Inky Linky

Via Draw: GET OUT OF THERE!

(list of featured movies)

The Global Entrepreneurship Week launch event had a focus on Social Entrepreneurship, with speakers including Sam Morgan, Marc Ellis, Rod Oram, and others. It sounds like a pretty cool thing. I didn’t make it along due to the Waitomo deadlines, but the whole thing is available via Massey’s mediasite. I look forward to checking that out. GEW is in mid-November, so keep your eyes open.

The Hobbit has been in the news for all the wrong reasons – and I don’t think NZ has had so much interest in such a fuzzy dispute for a long time. I’m still not remotely clear what the union is actually concerned about. My sympathies lie with actors, but I don’t know that the unions are discharging their responsibilities to well at the moment. Anyway, Theatreview has been tracking the entire story and dragged all the links to one place.

Sadhbh asks, are there any chick-lit novels where the girl ends up with the good guy, not the bastard? There are tumbleweeds. Well worth a read, and do comment if you have any suggestions!

FFFilm: screenshots from films. Very engaging.

The ten computer games Roger Ebert, who said games can’t be art, should play.

Very detailed interactive map of Middle Earth.

Cinema advertising tricks from the 1920s.

The pointless, creative delights of CAPTCHArt: taking one of those little CAPTCHA phrases and interpreting it through art. Often hilarious.

And finally… the Dick Tracy comic strip scrambler. Every time you reload it randomly assembles three Dick Tracy panels. I dunno either.

10 thoughts on “Inky Linky”

  1. I was annoyed by Ebert’s insistence that video games can never be art, but having played 8 out of the 10 games on the list I strongly doubt that he would agree about any of them. I certainly don’t.
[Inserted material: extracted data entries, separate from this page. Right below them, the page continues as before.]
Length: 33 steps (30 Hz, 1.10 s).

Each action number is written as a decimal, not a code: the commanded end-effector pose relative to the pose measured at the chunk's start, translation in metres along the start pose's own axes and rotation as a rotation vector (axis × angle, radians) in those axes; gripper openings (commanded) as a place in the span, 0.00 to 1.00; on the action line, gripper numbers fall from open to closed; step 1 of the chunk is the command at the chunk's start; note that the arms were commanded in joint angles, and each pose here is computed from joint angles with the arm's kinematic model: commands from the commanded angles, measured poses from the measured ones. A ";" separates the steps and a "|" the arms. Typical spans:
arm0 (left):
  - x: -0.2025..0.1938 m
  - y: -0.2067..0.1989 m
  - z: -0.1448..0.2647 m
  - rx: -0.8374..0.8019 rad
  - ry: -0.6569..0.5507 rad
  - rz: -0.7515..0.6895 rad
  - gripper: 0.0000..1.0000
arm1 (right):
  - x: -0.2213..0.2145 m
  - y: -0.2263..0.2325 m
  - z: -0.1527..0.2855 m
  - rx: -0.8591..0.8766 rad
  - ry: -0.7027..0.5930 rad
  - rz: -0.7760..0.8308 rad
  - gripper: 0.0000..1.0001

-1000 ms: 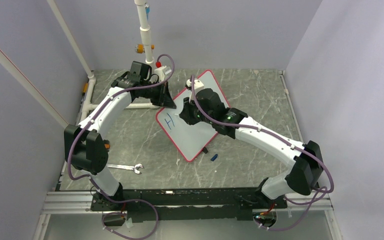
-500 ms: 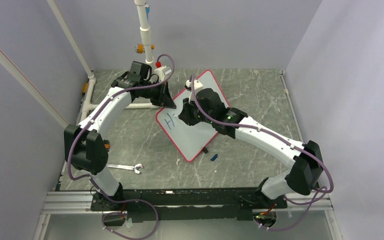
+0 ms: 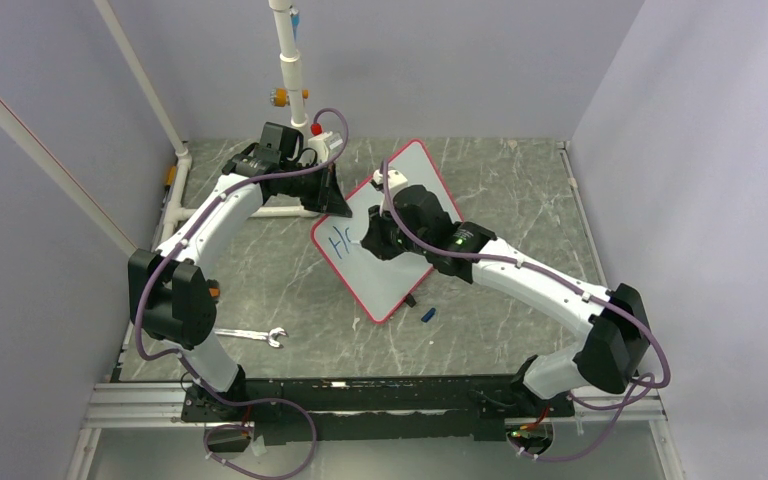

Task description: Write a sentence on the whiteboard

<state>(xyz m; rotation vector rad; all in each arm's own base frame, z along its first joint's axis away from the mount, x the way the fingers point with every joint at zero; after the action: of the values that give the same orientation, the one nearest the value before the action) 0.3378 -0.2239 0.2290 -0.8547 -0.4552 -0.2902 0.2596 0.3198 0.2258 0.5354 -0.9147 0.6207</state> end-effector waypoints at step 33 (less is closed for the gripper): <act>0.010 0.002 0.005 0.066 -0.054 -0.109 0.00 | 0.045 0.009 0.005 0.033 -0.104 0.046 0.00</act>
<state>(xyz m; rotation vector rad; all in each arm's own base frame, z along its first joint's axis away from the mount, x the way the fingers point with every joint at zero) 0.3377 -0.2240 0.2290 -0.8548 -0.4546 -0.2900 0.2754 0.3268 0.2463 0.5053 -0.9481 0.6353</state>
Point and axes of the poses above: each gripper's point midway between its finger pads, its own z axis back along the fingers, its own y axis along the line the jaws close on, x = y × z, the point moved 2 cm from there along z, back along the fingers, and after that the axes turned 9 degrees about z, right-handed, at the moved point
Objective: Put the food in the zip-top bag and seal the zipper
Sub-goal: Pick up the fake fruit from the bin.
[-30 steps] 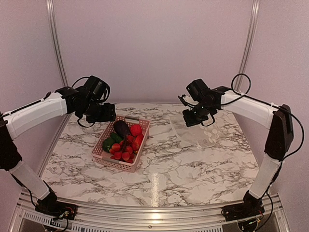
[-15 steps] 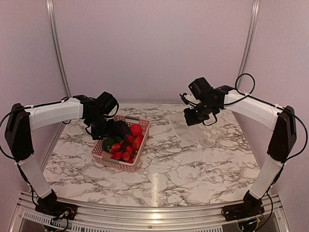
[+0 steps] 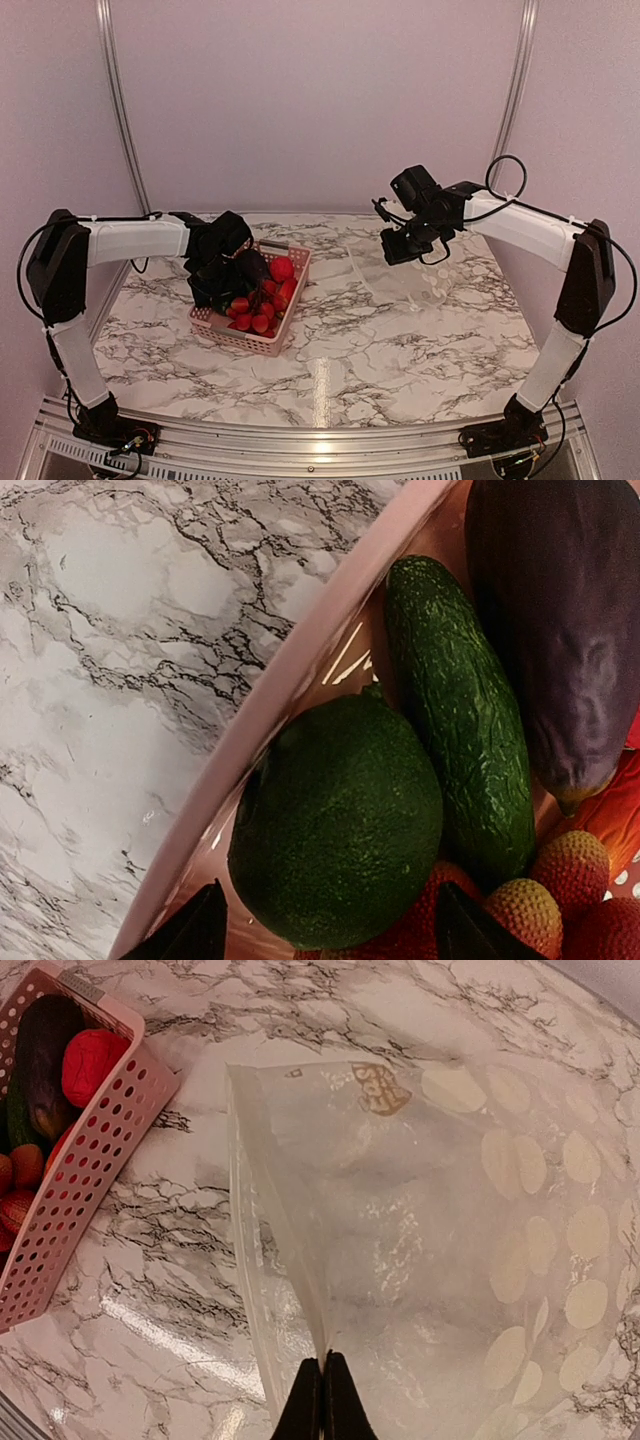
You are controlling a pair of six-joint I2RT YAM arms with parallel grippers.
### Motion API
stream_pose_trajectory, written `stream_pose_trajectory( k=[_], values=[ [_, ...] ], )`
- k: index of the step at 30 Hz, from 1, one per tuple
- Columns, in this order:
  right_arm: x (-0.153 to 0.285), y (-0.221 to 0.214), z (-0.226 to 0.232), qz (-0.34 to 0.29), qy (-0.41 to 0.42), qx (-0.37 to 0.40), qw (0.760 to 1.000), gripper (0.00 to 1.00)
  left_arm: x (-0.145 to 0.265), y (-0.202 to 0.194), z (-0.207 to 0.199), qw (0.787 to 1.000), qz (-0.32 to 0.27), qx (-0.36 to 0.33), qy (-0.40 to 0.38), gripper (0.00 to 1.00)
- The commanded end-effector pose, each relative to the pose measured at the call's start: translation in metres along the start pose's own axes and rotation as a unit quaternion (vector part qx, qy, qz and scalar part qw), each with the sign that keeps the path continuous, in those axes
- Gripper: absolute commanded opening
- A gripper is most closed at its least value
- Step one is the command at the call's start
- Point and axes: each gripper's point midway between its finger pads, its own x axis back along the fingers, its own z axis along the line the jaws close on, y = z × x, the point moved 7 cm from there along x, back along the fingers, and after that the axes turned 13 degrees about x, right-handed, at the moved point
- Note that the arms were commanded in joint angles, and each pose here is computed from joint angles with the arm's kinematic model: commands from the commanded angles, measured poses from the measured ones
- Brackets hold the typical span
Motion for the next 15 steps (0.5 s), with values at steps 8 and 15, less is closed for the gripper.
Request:
stream_pose_trajectory(
  k=[8,15],
  values=[
    [0.013,0.006,0.000,-0.027,0.004,-0.013,1.000,0.00,-0.024,0.005,-0.009,1.000,-0.016,-0.002,0.026,0.75],
    [0.014,0.003,0.000,-0.023,0.004,-0.017,1.000,0.00,-0.032,0.011,-0.014,0.998,-0.037,-0.021,0.039,0.76]
  ],
)
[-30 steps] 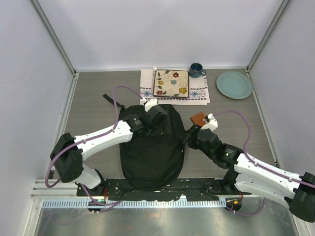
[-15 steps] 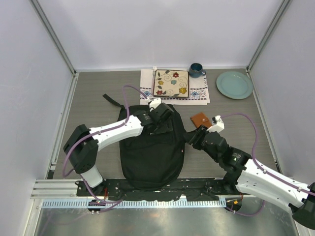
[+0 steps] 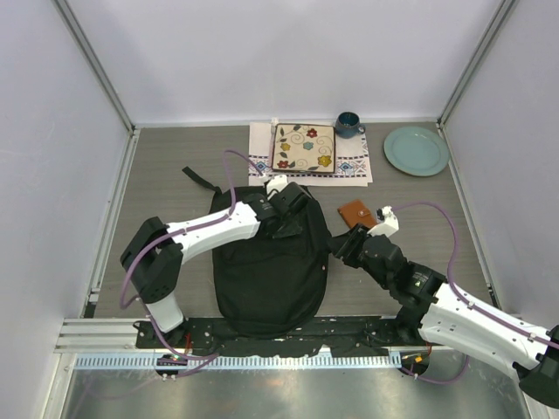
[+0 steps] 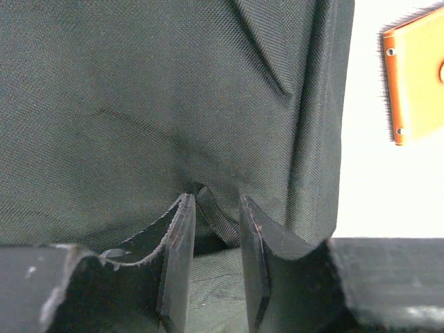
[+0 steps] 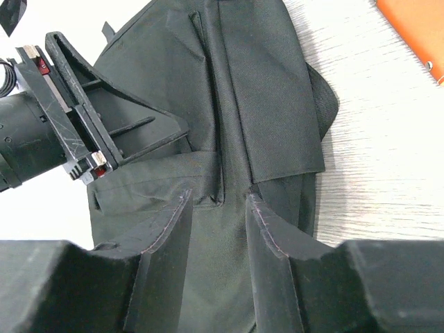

    For example, Portal is a series of puzzles connected by a computer voice that makes funny and cynical comments whenever you acheive something. It’s very clever, but it’s unlikely to fulfil many people’s definitions of “art”.

    The review of Limbo is particularly bizarre. I played it and I loved it, but it’s just a particularly well-designed and atmospheric platform game. And yet the article claims that “It is the kind of game that changes who we are.” I would dearly love to see them try to back up this claim.

  2. JENNI! GET OUT OF THERE!

    Pearce: I do much more reading about games than actually playing them. Portal gets talked about a lot for the way the AI character positions the experience – it sounds more clever than your description allows, but it might well be less than this writeup makes out. Passage, #5 in the list, is as good as it’s cracked up to be though.

  3. Is Chick-lit the same as Romance? I’m confused. I used to think Chick-lit = she ended up with the good guy, Romance = she ended up with the bastard. Now I think about it more, I know I’m wrong. But I’m sure I’ve read books where she ended up with the good guy.

  4. margie: man, I don’t know, it’s all foreign to me. But think of an example and go comment it on Sadhbh’s blog!

  5. I’ll just leave the same comment I left here. I’m not sure if the books I am thinking of are in the right genre.. or what genre she means!

    If it’s all foreign to you.. maybe you should read and review a chick-lit book. I would be interested on reading your take on one. Challenge!

  6. Morgue: Passage is one of the 2 I had not played.

    I think that the article talks up the games I have played far too much. I left a comment saying that I would love to see the writer back up the claim that Limbo “changes who you are” and got the response:

    “who are you to tell me that it didn’t change the way I perceive minimalist narrative structure? Because that, by definition, is ‘changing who i am’.”

    I don’t know about you, but when someone says a work of art “changes who we are” I generally expect that to mean something a little more profound than a narrative structure the writer has not encountered before.

  7. I was at the GEW launch thing; forgot to blog it. Sam Morgan and Rod Oram’s talks were interesting. Marc Ellis has just enough brain to realise he has no brains. Don’t bother with anything other than the first few minutes of the discussion.